Sudoku Solver - Day 0

I got the idea for this project from Project Euler. If you’re someone who likes tinkering with code and algorithms, I highly recommend checking out Project Euler to add a little something extra to your personal and professional development.

Anyway, here’s the project: I want to create a sudoku-solving algorithm. That’s it, really. It’s nothing particularly groundbreaking, but I want to do it for myself and capture my thought process along the way.

A quick note: throughout this series, I’ll use the word “group” to refer to any set of sells that can’t contain repeated digets, i.e. a row, column, or 3x3 box.
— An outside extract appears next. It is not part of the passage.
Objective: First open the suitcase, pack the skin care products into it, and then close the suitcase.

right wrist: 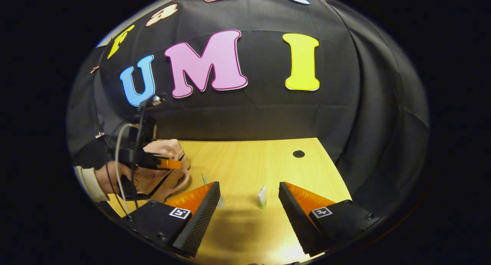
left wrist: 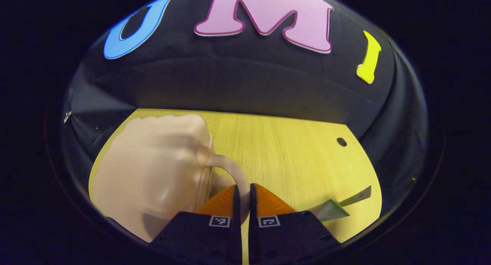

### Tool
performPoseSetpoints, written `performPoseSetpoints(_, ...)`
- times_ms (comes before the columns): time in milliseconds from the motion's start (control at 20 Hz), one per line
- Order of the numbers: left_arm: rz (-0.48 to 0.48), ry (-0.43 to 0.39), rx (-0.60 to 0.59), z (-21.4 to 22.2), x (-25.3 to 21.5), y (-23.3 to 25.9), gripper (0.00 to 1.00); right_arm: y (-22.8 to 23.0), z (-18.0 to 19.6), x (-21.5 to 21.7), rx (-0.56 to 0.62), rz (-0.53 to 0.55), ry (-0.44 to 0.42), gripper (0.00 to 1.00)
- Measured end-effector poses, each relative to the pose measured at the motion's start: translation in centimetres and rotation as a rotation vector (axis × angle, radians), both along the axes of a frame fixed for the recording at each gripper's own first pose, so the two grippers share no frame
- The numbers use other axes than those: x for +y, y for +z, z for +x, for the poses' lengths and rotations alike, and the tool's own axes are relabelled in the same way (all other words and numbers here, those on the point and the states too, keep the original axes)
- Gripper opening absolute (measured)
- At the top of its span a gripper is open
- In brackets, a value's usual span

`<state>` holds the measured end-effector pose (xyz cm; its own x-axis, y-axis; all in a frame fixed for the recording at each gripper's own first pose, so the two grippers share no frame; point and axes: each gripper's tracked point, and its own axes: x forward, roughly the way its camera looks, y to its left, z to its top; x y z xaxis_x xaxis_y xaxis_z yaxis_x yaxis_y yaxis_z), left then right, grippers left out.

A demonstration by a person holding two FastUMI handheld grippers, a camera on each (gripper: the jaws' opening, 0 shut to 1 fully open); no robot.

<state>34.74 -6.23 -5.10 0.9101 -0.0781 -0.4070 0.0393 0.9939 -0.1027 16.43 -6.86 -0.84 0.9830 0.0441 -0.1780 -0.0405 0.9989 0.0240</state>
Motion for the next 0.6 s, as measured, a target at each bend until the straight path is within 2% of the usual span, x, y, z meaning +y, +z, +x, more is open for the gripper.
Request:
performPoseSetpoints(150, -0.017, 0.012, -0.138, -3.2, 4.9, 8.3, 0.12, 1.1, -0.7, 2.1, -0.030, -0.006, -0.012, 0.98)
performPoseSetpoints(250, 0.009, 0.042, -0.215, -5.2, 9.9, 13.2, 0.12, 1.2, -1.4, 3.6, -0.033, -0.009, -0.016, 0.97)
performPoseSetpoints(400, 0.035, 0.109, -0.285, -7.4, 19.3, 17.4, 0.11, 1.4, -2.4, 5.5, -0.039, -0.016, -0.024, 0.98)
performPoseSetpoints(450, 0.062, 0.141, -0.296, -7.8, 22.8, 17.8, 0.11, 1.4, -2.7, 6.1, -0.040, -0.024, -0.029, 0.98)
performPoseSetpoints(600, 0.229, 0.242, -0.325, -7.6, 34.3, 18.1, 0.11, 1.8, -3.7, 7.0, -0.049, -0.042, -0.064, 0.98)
In this first post, I’m just going to do some basic planning and scheming. Then the fun begins!

Ground Rules

I’ll be following two basic guidelines: no peeking and keep it simple. I won’t be looking at any other sudoku algorithms. I don’t want to know how other have structured their data or approached the process. On the other hand, I also don’t want this project to grow too complicated, so I plan to limit the complexity to handle puzzles that can be solved without advanced sudoku methods. Naked and hidden pairs and triples? Sure, I’d love to incorporate those in my algorithm. Swordfish, sashimi, x-wings? That’s probably a little too extra for this little project.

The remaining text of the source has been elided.